*What is needed*
Your answer must be the full listing, word for word, with no images in it.

---*---

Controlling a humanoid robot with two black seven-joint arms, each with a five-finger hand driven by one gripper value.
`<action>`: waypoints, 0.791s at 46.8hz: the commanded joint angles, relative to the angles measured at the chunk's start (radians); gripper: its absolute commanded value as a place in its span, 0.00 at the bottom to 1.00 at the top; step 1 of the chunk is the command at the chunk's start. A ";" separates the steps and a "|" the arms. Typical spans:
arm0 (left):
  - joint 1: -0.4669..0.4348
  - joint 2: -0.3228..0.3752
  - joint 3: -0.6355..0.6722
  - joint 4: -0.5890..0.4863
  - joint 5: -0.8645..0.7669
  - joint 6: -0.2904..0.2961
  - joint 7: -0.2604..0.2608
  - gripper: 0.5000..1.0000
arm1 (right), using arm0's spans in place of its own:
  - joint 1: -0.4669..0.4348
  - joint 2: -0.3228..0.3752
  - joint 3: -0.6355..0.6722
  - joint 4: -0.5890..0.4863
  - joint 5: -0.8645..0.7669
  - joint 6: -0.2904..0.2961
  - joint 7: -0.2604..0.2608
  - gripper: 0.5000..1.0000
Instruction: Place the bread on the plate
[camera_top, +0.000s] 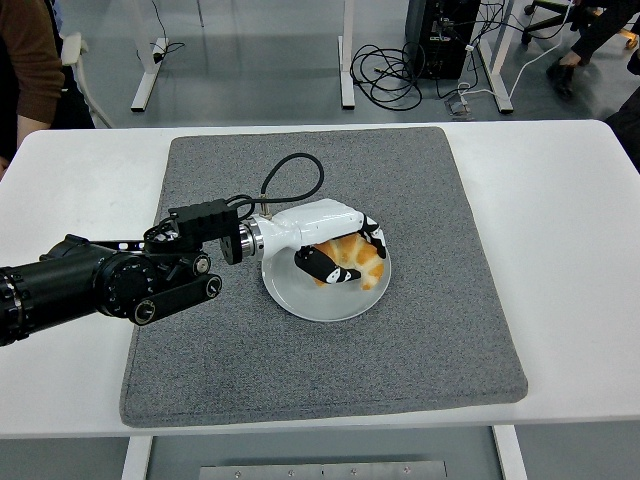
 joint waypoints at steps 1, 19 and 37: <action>0.010 0.006 -0.001 0.000 -0.005 0.004 -0.003 0.00 | 0.000 0.000 0.000 0.000 0.000 0.000 0.000 1.00; 0.036 0.047 -0.014 0.000 -0.051 0.004 -0.016 0.00 | 0.002 0.000 0.000 0.002 0.000 0.000 0.000 1.00; 0.036 0.062 -0.012 0.000 -0.092 0.004 -0.016 0.00 | 0.002 0.000 0.000 0.002 0.000 0.000 0.000 1.00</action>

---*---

*Exercise answer*
Controlling a humanoid robot with two black seven-joint arms, each with a five-finger hand driven by one gripper value.
`<action>`: waypoints, 0.791s at 46.8hz: the commanded joint angles, relative to the angles measured at the chunk's start (radians); gripper: its absolute commanded value as a place in its span, 0.00 at the bottom to 1.00 at the top; step 1 of the chunk is the command at the chunk's start. A ";" separates the steps and a "|" the arms. Typical spans:
arm0 (left):
  - joint 1: -0.4669..0.4348
  - joint 2: -0.3228..0.3752
  - joint 3: -0.6355..0.6722
  - joint 4: -0.5890..0.4863
  - joint 5: -0.8645..0.7669
  - joint 6: -0.2904..0.2961
  - joint 7: -0.2604..0.2608
  - gripper: 0.5000..1.0000
arm1 (right), using arm0's spans in place of its own:
  - joint 1: -0.4669..0.4348
  - joint 2: -0.3228..0.3752
  - joint 3: -0.6355..0.6722
  - joint 4: -0.5890..0.4863
  - joint 5: -0.8645..0.7669
  - joint 6: -0.2904..0.2961
  - joint 7: -0.2604..0.2608
  - gripper: 0.5000..1.0000
Instruction: Place the bread on the plate
[camera_top, +0.000s] 
 joint waypoints at steps 1, 19 and 37: <action>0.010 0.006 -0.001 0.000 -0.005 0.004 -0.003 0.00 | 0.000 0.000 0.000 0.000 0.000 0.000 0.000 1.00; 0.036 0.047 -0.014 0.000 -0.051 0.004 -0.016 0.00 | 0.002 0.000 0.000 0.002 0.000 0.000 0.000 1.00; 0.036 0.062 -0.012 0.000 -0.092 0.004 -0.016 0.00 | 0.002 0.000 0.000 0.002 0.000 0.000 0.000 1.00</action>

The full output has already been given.